> [Task] Word for word, restate the entries below and exclude every image.

> [Dataset entries]
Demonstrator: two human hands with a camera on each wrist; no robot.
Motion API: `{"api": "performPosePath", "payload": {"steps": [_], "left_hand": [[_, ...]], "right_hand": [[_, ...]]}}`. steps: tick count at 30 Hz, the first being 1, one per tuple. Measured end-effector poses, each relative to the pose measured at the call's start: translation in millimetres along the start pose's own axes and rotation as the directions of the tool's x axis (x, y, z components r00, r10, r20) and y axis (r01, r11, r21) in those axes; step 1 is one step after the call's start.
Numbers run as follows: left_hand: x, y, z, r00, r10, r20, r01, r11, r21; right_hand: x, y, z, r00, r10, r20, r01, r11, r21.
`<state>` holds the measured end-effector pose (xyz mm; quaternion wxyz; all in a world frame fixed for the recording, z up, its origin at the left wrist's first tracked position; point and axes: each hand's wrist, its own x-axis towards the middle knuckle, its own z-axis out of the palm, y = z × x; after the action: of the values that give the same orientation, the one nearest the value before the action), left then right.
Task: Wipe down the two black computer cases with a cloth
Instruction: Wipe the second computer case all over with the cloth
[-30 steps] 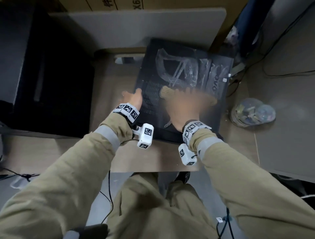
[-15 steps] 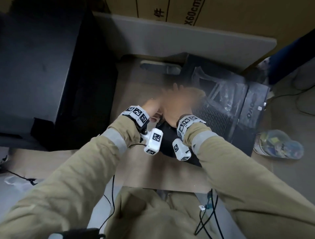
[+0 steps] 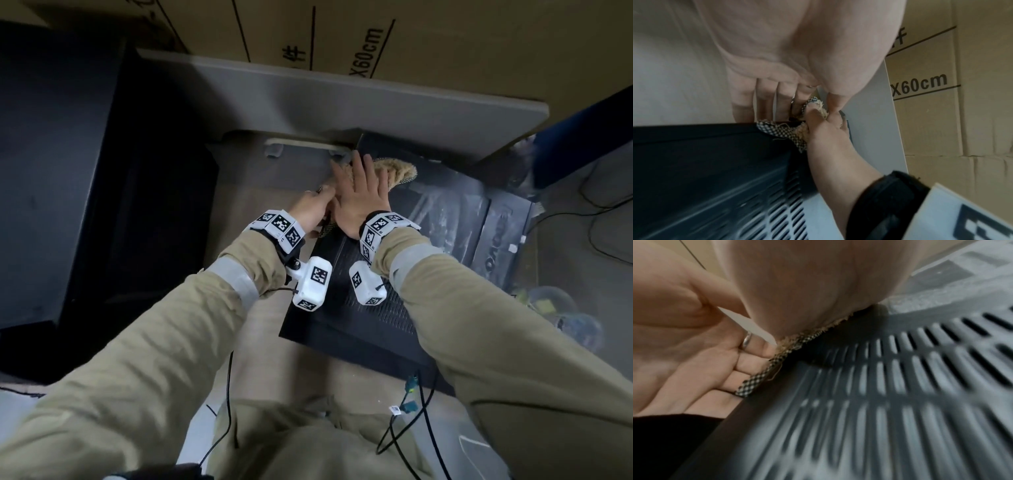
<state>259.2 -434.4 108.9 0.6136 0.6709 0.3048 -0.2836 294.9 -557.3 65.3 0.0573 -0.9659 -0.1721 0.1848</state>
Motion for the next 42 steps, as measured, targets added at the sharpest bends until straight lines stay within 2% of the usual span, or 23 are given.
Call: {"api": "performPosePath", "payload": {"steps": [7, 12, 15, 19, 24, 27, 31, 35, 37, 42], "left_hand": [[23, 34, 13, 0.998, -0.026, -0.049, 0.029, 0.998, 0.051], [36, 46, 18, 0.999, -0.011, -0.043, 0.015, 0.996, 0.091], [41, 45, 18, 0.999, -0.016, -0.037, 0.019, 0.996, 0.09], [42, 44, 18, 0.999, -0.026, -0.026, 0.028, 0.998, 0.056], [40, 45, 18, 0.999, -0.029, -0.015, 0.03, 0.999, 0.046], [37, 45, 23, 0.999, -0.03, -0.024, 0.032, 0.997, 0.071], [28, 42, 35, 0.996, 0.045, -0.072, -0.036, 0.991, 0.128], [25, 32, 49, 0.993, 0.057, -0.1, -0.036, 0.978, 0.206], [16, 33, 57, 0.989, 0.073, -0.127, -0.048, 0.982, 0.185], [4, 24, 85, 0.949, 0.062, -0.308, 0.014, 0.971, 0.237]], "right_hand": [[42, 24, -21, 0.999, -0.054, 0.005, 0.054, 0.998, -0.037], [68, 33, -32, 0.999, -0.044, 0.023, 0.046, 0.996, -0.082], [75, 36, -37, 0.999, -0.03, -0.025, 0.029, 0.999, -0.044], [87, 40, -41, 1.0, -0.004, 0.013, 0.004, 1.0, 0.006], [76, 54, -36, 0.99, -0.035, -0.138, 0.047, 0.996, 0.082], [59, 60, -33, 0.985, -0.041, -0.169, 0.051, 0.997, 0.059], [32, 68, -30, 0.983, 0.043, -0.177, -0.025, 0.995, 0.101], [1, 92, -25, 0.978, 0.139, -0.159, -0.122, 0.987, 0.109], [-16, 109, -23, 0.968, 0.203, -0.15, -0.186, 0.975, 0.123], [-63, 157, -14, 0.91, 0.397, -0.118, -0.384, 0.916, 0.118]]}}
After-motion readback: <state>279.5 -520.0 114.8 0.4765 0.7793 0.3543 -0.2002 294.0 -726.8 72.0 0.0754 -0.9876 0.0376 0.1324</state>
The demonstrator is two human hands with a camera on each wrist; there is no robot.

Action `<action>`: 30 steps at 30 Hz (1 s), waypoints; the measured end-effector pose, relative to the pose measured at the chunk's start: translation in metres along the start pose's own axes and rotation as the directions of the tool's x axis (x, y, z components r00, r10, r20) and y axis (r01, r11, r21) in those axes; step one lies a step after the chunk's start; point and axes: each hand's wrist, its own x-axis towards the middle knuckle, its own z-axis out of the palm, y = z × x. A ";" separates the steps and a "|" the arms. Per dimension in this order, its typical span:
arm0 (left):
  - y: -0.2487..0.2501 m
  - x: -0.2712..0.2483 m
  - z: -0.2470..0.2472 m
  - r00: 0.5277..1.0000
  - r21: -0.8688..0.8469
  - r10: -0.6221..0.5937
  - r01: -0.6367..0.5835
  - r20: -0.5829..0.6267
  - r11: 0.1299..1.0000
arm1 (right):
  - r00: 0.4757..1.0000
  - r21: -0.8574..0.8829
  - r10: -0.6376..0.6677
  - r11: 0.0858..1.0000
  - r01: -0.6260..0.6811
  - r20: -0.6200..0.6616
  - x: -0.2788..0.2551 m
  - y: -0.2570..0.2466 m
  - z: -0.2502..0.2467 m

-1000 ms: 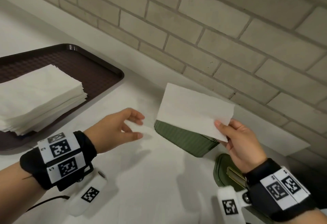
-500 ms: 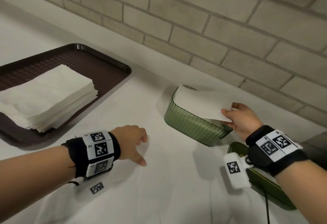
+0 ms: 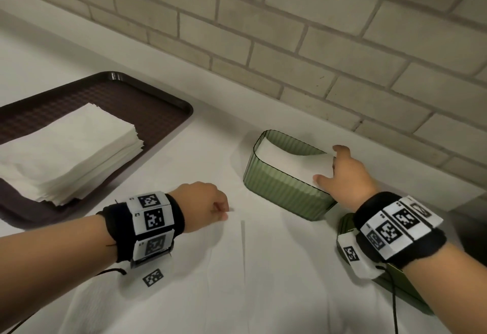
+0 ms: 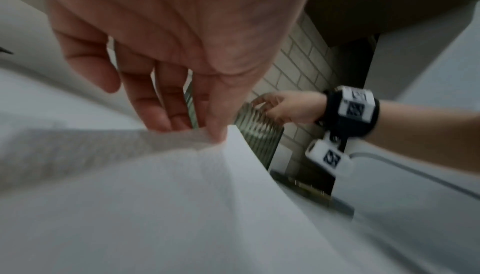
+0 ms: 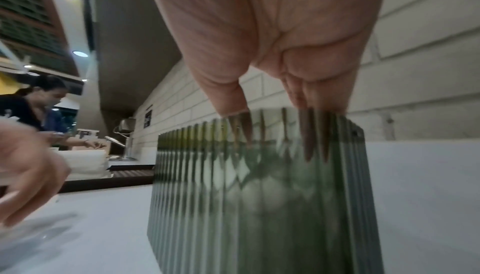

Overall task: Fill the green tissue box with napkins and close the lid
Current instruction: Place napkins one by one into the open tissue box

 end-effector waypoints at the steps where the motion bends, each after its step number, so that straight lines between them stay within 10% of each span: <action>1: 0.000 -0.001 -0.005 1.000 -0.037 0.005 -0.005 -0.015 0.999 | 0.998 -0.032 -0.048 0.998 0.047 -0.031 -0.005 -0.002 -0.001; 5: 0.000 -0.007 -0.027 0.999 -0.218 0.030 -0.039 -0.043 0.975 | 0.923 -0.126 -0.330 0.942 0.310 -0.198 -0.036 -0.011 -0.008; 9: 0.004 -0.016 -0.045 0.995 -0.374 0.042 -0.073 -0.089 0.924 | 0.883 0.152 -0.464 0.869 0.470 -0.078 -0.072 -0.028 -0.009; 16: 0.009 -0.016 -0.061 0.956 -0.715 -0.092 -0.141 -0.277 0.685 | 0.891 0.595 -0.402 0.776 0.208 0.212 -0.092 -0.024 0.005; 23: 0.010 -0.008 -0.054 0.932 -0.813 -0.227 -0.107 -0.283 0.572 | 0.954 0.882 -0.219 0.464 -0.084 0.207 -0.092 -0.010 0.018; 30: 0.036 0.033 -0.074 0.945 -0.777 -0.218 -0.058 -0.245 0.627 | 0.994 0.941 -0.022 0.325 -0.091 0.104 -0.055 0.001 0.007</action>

> [Task result]
Demonstrator: two human hands with a camera on each wrist; no robot.
Motion API: `{"api": "performPosePath", "payload": {"steps": [_], "left_hand": [[_, ...]], "right_hand": [[_, ...]]}}`. steps: tick count at 30 Hz, the first being 1, one per tuple. Measured end-effector poses, each relative to the pose measured at the call's start: translation in millimetres along the start pose's own axes and rotation as the directions of the tool's x axis (x, y, z components r00, r10, r20) and y axis (r01, r11, r21) in those axes; step 1 is one step after the call's start.
Numbers run as follows: left_hand: x, y, z, r00, r10, r20, r01, r11, r21; right_hand: x, y, z, r00, r10, r20, r01, r11, r21.
`<state>` holds the measured end-effector pose (xyz mm; quaternion wxyz; all in a world frame fixed for the recording, z up, its origin at the left wrist's first tracked position; point and axes: each hand's wrist, its own x-axis towards the middle knuckle, its own z-axis out of the palm, y = z × x; after the action: of the values that give the same orientation, the one nearest the value before the action), left then right.
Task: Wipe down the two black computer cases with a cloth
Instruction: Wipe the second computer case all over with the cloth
[-30 steps] 
[-15 steps] 
[+0 steps] 
<state>259.2 -434.4 108.9 0.6136 0.6709 0.3048 -0.2836 294.9 -557.3 65.3 0.0573 -0.9659 -0.1721 0.1848</state>
Motion for the next 42 steps, as measured, targets added at the sharpest bends until straight lines stay within 2% of the usual span, or 23 are given.
Call: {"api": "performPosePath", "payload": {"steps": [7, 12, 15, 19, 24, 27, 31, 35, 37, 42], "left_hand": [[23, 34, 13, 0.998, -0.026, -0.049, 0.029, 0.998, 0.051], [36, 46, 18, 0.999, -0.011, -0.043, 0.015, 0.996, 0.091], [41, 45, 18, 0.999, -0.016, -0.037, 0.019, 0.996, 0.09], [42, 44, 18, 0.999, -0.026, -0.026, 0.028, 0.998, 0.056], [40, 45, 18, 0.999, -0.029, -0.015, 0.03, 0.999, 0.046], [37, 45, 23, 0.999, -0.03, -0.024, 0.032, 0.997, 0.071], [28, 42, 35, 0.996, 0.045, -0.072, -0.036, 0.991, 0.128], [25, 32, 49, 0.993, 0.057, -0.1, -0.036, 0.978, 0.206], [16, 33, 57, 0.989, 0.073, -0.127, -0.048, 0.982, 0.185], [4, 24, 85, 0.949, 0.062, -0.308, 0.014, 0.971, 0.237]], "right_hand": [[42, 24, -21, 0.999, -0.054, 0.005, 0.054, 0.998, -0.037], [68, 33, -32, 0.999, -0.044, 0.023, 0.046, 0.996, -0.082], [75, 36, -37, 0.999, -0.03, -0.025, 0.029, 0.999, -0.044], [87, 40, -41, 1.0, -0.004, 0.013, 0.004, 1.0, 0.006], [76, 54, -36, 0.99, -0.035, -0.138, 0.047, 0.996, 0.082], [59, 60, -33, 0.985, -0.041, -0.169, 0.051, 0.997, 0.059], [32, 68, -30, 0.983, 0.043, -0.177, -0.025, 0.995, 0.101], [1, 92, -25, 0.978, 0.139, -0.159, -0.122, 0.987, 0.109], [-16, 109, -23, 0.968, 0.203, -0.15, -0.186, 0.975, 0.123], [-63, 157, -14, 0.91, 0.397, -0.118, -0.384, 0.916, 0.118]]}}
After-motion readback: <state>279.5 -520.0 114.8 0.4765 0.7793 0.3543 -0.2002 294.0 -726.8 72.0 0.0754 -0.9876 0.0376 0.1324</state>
The demonstrator is two human hands with a camera on each wrist; there is no robot.

Action `<action>`: 30 steps at 30 Hz (1 s), waypoints; the measured end-effector pose, relative to the pose measured at the chunk's start: translation in metres along the start pose's own axes and rotation as the directions of the tool's x axis (x, y, z components r00, r10, r20) and y axis (r01, r11, r21) in those axes; step one lies a step after the chunk's start; point and axes: each hand's wrist, its own x-axis towards the middle knuckle, its own z-axis out of the palm, y = z × x. A ";" separates the steps and a "|" the arms. Per dimension in this order, its typical span:
arm0 (left):
  - y: -0.2487..0.2501 m
  - x: -0.2712..0.2483 m
  - z: -0.2470..0.2472 m
  - r00: 0.5277..1.0000
  - r21: -0.8688..0.8469
  - r10: -0.6221..0.5937
  - r01: -0.6367..0.5835
  - r20: -0.5829..0.6267
  - r11: 0.1299..1.0000
arm1 (right):
  - r00: 0.4757..1.0000
  - r21: -0.8574..0.8829
  - r10: -0.6376..0.6677
  - r11: 0.0858..1.0000
  - r01: -0.6260..0.6811
  - r20: -0.6200..0.6616
  - x: -0.2788..0.2551 m
  - y: -0.2570..0.2466 m
  - z: -0.2502..0.2467 m

-1000 ms: 
-500 ms: 
+0 ms: 
+0 ms: 
+0 ms: 

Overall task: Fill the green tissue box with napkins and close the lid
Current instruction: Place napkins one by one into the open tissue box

 end-effector waypoints at the steps where the motion bends, each after its step number, so that straight lines between them stay within 10% of each span: <action>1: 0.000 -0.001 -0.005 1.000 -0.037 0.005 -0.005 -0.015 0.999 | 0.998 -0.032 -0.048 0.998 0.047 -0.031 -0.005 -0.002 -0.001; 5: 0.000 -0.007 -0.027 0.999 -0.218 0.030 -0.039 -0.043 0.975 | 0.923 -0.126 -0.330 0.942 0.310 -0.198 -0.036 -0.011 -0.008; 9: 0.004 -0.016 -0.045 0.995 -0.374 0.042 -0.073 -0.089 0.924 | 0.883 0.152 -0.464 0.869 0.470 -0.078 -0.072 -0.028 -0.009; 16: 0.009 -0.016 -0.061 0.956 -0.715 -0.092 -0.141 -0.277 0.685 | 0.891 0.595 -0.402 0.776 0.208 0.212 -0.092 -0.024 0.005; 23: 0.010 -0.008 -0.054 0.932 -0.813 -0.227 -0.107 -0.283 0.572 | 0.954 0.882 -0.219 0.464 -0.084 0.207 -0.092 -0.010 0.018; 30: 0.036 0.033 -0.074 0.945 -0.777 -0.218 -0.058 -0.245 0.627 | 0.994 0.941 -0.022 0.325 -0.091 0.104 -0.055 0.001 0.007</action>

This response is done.